By the HR experts at MJV Consulting – With over 40 years combined experience supporting small and medium-sized businesses across Sussex, Surrey, and London. Since 2016, we’ve supported small businesses in Sussex, Surrey and London with forward thinking HR strategies designed to support your growth.
Introduction
The Employment Rights Act 2025 rewrites the rules on sick pay, parental leave, unfair dismissal and more – and the changes landing across 2026 will touch every SME employer. Here’s what’s changing, when it takes effect, and what you actually need to do about it.
You run a 20-person accountancy practice in Guildford.
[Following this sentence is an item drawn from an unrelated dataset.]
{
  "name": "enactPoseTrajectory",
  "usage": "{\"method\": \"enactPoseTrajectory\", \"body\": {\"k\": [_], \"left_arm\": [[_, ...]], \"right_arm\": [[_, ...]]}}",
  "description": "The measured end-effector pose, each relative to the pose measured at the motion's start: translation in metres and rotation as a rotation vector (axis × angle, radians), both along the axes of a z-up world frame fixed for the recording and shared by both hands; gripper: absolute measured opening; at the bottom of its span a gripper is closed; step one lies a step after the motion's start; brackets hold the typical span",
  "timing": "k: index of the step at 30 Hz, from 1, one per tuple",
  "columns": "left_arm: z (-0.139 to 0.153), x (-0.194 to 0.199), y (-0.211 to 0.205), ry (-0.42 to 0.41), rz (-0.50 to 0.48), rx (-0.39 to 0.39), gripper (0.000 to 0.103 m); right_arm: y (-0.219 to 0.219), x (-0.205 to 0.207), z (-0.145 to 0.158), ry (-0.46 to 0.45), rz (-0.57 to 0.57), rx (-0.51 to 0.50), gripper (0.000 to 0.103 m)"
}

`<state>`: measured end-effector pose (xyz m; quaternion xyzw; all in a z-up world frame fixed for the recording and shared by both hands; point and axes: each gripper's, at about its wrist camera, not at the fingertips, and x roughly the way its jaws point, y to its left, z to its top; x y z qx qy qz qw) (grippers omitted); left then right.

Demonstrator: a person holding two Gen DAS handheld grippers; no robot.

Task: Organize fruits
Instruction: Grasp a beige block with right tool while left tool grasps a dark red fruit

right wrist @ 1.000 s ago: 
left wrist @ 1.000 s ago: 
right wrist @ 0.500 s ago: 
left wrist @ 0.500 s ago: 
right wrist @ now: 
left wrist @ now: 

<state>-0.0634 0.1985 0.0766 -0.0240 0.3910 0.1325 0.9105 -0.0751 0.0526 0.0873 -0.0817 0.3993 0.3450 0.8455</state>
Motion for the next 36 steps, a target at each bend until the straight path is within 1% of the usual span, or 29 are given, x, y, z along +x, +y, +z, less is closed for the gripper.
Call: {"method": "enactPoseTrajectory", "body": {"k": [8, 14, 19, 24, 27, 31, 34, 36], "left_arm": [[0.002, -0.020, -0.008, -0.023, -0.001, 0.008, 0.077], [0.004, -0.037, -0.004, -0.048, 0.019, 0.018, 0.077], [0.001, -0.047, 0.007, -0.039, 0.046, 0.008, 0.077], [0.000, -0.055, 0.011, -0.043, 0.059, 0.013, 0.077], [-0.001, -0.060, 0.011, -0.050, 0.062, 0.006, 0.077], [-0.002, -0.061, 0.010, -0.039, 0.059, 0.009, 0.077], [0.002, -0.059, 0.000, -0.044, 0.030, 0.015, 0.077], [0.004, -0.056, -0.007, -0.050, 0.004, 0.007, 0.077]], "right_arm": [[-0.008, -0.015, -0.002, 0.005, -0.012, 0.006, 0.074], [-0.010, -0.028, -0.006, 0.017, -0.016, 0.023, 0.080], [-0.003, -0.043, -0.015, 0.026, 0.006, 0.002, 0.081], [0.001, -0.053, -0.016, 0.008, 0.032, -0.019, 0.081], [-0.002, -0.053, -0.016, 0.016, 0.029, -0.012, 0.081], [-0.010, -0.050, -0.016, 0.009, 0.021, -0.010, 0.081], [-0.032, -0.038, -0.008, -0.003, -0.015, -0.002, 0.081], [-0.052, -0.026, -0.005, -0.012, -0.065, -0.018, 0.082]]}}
On the same Monday morning, three things land on your desk: a team member calls in sick and expects to be paid from day one, a new starter who joined last week asks about paternity leave, and your office manager forwards an article about the unfair dismissal cap being removed and asks whether your contracts are up to date.
A year ago, you’d have had a clear answer for each of these. Today, you’re not so sure – and you’re not alone. This is the reality we’re hearing from business owners across Surrey and London right now. Employment law in the UK is changing faster than most SME owners can keep up with, and the window to prepare is narrower than it looks.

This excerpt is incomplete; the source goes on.